Wherever the word "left" appears in a line of the data, that line should be copied.

== Segment start ==

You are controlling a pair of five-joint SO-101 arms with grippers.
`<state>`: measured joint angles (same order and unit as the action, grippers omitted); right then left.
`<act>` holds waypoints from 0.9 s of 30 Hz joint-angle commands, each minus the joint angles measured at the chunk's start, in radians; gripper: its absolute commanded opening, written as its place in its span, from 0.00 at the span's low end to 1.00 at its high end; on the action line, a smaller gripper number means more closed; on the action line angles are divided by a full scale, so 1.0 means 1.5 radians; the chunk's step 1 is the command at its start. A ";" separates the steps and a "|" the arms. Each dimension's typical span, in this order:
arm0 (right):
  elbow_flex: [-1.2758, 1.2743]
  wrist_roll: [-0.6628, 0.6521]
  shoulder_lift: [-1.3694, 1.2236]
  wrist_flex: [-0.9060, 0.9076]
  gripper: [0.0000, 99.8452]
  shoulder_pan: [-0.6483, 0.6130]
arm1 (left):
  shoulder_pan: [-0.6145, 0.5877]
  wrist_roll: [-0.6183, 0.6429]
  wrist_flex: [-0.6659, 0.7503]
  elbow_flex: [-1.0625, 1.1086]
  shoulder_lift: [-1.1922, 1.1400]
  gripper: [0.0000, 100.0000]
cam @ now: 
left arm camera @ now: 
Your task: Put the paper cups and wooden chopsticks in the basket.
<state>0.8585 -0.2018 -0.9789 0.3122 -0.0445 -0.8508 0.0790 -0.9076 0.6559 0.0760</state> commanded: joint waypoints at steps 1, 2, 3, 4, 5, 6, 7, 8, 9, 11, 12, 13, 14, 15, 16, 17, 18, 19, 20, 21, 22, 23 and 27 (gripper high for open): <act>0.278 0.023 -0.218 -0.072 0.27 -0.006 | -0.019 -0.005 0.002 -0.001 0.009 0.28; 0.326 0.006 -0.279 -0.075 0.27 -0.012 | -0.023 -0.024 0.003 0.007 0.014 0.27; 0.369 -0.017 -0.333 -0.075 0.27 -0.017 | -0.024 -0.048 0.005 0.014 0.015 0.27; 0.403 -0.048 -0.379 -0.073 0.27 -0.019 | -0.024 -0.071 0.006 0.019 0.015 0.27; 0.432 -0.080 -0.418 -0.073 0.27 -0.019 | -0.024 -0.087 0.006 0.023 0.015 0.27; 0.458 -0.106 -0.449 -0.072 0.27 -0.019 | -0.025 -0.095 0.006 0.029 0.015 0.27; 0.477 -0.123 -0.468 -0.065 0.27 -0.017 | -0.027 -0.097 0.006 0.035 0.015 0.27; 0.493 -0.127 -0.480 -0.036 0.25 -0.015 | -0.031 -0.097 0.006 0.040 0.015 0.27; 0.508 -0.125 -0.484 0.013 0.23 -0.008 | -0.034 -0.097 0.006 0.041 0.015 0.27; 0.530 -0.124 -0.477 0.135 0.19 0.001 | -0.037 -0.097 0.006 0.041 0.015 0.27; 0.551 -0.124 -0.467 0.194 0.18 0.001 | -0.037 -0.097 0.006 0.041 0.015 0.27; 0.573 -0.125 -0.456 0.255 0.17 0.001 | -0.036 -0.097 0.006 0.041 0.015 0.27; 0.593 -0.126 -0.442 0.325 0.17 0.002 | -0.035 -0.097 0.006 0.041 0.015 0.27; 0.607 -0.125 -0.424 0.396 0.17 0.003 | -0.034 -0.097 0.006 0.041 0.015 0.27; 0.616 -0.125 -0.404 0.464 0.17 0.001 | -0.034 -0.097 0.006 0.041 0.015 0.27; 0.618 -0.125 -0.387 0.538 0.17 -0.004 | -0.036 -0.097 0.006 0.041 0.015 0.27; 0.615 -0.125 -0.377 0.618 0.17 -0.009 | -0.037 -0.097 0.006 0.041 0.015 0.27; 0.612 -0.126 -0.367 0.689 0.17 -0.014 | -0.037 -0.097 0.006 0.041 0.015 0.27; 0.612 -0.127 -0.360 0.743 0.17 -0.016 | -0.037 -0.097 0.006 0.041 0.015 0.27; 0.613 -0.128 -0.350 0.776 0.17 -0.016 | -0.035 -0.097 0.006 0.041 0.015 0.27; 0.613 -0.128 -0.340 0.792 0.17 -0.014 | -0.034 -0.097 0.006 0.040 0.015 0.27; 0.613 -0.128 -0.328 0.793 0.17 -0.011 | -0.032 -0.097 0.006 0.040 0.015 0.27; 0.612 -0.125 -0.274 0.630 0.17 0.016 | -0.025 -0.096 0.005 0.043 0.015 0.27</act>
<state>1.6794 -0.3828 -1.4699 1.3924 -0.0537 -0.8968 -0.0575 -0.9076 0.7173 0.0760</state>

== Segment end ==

_EXERCISE RESPONSE_
`<state>`: measured joint angles (same order and unit as the action, grippers omitted); right then left.
arm1 (left):
left arm camera @ now: 

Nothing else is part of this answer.